Зажужжала дверь, санитары вынесли Брюса. Его крики теперь звучали гулко и монотонно, как шаги.
— Двадцать лет, — бормотала женщина в ужасе, будто осознав, что за дверями больницы ее ждет новая жизнь, еще страшнее.
«Двадцать лет», — думал Эммет, стараясь вообразить Брюса ребенком, спящим на руках у матери, в мягких одеяльцах вместо этих простыней. Когда
Его матери было двадцать, когда она вышла замуж за его отца. Эммету было двадцать, когда она умерла. Когда ей было двадцать, она, вероятно, думала, что спасена, что проживет теперь долго, доживет до внуков. Когда Эммету было двадцать, он верил, что время подхватит его и понесет, как ветер подхватывает запах духов или цветов. Но оно набросилось на него, дикое, как пенистая вода, и затопило его цель.
Чтобы обуздать время, он по тиканью часов посчитал каждое дыхание. Двадцать лет — это 630 720 000 раз, одно за другим: год за годом, неделя за неделей, день за днем. И где-то рядом всегда опасности, по одной на каждую секунду жизни.

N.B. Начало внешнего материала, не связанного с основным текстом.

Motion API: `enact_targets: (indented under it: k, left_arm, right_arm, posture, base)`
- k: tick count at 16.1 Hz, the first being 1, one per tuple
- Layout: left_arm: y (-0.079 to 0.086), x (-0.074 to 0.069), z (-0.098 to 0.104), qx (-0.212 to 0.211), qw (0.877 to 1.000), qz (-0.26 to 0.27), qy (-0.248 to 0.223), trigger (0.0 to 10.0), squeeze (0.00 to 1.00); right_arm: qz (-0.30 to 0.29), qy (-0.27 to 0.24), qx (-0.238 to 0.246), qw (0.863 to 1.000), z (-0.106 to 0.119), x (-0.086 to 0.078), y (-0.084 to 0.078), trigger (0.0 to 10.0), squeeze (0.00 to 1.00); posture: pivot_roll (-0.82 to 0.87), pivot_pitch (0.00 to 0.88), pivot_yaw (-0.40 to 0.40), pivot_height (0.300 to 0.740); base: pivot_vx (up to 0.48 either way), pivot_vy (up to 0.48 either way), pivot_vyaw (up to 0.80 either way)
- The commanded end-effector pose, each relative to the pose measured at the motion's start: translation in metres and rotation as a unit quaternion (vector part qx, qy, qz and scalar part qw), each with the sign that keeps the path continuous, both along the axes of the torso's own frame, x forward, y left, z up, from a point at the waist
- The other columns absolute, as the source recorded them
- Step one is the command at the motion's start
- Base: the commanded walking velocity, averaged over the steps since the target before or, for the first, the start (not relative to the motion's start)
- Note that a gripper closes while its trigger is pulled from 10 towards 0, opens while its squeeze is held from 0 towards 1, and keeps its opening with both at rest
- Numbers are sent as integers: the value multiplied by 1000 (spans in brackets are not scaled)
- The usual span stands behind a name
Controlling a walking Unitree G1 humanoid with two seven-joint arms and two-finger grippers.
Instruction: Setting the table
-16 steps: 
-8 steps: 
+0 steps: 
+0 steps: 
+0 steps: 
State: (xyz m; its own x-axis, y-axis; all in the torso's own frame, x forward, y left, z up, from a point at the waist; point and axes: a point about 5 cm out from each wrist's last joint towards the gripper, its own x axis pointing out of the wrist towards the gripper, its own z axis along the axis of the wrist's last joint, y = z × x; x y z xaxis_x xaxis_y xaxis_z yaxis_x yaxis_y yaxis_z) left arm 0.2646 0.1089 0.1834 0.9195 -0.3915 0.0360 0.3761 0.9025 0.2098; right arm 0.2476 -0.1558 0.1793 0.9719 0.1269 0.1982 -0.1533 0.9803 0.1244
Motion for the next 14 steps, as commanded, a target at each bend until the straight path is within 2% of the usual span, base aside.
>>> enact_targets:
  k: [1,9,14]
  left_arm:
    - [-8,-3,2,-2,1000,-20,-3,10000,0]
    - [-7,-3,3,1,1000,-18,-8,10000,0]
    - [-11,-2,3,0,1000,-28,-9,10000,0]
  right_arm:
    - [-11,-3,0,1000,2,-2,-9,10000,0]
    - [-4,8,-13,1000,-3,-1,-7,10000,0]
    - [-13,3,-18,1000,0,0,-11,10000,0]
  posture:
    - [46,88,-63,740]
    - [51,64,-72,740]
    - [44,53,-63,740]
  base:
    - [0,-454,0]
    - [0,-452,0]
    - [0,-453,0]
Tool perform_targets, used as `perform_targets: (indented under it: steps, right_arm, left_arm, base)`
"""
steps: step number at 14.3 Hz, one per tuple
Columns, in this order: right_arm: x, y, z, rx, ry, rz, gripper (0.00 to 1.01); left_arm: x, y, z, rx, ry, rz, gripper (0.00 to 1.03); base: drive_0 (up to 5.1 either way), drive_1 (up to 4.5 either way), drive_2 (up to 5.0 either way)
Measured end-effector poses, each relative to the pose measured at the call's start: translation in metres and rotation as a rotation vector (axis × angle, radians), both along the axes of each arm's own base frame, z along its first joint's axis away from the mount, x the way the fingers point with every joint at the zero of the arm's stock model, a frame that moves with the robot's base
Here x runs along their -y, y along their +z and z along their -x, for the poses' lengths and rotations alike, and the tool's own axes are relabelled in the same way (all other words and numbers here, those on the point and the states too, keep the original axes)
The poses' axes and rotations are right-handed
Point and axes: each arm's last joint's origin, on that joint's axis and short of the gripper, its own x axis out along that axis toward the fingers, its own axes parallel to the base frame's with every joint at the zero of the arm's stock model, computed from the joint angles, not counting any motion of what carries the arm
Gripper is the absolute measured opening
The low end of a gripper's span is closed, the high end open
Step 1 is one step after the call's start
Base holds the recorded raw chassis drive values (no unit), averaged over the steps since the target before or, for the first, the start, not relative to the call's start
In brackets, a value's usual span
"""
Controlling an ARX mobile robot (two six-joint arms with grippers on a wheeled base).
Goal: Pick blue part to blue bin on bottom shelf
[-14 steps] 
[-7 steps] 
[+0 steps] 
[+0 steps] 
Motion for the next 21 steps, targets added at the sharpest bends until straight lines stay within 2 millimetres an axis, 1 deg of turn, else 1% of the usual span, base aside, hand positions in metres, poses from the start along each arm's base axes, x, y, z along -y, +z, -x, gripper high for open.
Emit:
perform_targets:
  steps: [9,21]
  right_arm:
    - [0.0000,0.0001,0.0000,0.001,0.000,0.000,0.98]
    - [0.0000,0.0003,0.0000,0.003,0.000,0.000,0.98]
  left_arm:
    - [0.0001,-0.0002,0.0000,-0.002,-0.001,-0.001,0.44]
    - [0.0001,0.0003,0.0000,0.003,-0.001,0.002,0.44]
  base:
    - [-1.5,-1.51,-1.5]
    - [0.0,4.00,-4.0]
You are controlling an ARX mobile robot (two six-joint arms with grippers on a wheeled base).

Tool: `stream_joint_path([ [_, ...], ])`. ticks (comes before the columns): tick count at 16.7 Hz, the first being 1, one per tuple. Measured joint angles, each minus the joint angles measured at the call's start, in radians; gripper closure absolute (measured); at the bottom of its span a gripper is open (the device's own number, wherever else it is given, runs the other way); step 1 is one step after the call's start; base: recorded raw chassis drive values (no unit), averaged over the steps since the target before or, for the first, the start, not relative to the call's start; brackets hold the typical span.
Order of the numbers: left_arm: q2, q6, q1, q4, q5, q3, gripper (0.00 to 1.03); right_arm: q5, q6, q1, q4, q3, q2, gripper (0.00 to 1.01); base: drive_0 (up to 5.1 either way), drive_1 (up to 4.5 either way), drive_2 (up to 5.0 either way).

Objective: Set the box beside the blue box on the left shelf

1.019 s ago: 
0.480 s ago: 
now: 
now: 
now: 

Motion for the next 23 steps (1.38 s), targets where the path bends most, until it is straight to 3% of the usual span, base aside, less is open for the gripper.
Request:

Эммет пытался быть осторожным, но его погубила собственная бдительность. Он хотел, чтобы жизнь была раем. Хотел оградить себя от бед, разочарований и страха, что ощущались, словно земля под ногами, и таким образом научиться маневрировать меж опасностей жизни. Однажды Эммет понял: все, о чем бы он ни подумал и что бы ни случилось, непременно имеет название. Он воодушевился, вдруг найдя в книгах слова, которые называли то, чем был он сам. Ему приятно было узнать, что его особенное поведение, даже его мечты таинственно привязаны к языку, и этот язык соединял его со всеми в мире. Мир оказался больше, чем Эммет ожидал, однако вскоре этот мир стал на него давить. Новые знания не давали защиты, не спасали ни учеба, ни хитрость, ни даже любовь. Эммет никак не мог привыкнуть к одной вещи: чтобы жить счастливо, он постоянно убегал от жизни.

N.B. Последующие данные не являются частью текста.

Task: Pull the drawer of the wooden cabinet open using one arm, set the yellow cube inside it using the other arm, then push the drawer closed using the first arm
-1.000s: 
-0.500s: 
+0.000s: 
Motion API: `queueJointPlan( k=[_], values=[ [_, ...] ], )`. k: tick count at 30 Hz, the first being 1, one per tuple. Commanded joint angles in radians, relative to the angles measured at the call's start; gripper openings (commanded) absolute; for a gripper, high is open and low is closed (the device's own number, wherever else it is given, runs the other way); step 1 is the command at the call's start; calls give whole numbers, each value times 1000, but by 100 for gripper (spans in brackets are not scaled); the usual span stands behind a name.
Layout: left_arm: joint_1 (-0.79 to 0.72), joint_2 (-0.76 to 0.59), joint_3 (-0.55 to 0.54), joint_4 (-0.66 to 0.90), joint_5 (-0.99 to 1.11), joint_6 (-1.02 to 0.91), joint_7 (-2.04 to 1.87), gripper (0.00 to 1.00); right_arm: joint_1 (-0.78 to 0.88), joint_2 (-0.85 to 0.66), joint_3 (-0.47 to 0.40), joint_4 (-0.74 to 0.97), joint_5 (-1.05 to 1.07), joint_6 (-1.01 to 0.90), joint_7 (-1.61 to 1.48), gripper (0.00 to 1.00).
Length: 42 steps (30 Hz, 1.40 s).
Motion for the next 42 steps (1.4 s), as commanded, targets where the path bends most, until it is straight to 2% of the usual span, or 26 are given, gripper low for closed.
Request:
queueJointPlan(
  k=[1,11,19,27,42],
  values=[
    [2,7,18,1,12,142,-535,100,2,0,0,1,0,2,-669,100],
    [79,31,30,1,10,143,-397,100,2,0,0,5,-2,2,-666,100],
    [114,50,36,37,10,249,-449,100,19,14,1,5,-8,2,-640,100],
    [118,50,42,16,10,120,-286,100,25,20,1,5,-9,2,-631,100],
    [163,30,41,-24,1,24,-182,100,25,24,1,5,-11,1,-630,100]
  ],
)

Эммет ежедневно читал о людях, преодолевающих невероятные трудности: нищету, болезни, катастрофы, немыслимые несчастья. Он стыдился своих мелких горестей и знал, что на самом деле ему повезло. У него была богатая семья. Он белый. Он хорош собой. Он мужчина. Ничто ему не нужно, но ничто набросилось на него со всей своей смертельной энергией, желая погасить то, что жило в нем, как человек в горящей одежде слепо мчится к воде. Ему хотелось забить это в себе, забываться в каждом дне жизни, как весь мир, жить, словно жизни не будет конца.

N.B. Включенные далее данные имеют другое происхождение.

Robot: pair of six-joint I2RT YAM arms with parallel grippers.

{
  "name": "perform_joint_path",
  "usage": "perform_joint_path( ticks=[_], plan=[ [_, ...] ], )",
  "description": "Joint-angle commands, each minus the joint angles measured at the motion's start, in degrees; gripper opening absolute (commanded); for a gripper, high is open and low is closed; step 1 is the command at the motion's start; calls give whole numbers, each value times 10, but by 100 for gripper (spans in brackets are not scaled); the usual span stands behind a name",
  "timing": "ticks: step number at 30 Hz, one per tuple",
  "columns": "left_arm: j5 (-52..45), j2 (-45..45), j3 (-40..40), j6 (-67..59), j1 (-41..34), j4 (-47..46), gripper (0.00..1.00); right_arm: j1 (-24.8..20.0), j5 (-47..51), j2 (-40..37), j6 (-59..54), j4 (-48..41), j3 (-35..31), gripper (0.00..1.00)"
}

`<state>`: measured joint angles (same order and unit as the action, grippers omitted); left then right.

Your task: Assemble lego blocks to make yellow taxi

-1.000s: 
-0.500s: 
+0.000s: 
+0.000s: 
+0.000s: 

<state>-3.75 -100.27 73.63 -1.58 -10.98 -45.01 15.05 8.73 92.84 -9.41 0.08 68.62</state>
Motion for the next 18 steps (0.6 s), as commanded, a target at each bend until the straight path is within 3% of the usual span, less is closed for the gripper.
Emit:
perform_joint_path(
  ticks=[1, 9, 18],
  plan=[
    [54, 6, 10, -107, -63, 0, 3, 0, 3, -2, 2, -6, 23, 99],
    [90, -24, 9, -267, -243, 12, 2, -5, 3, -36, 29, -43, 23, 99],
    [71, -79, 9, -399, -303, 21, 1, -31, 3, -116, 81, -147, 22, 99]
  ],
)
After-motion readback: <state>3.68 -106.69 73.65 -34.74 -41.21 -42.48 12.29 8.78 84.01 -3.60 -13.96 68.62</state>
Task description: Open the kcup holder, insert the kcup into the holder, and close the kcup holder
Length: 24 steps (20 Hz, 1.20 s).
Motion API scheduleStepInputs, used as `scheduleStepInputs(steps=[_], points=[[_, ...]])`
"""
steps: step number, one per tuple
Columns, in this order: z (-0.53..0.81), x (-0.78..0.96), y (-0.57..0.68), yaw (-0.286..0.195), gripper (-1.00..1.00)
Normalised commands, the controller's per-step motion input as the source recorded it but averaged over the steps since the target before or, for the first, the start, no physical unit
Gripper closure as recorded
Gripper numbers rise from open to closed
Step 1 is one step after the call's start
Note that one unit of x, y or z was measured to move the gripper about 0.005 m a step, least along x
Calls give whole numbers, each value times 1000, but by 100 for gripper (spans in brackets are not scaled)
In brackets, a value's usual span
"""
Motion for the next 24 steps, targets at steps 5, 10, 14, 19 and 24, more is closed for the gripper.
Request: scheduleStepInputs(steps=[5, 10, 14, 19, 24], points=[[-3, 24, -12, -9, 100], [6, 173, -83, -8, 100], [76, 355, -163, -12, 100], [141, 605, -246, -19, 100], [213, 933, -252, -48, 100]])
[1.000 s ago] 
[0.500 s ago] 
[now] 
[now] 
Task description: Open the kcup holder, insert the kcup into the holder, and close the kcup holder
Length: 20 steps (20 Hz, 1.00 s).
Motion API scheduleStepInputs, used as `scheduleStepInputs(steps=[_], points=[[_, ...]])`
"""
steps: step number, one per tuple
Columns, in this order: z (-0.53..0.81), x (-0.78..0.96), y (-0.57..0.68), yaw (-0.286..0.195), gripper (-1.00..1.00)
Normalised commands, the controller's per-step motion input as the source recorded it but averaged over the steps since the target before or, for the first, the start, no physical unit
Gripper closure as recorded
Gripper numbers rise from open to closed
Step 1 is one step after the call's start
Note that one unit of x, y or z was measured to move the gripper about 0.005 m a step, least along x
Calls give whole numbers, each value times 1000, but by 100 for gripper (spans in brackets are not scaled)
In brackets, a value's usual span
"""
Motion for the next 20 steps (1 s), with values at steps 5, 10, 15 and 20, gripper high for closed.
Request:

Он подумал о матери, как она жила в одиноких домах, в горах, на утесах и диких пляжах. Она делала ставку на каждый новый дом, надеясь на перемены. Жизнь не менялась, но все эти годы, пока мать была в движении, она мечтала, что следующий дом станет для нее настоящим прибежищем. И однажды ночью она оказалась у окна отеля, где ее больше ничто не удерживало, кроме тонкого стекла: мир снаружи — точно манящий мираж на пути человека, что слишком долго бродил в пустыне и молил о дожде.
Эммет никогда бы не смог повторить ее поступок. Он слишком боялся узнать, что его ждет — после. Этот мир был, по крайней мере, ему знаком. Но что ему остается? Жить, пока жизнь не станет нестерпимой. И что тогда? А затем? А потом?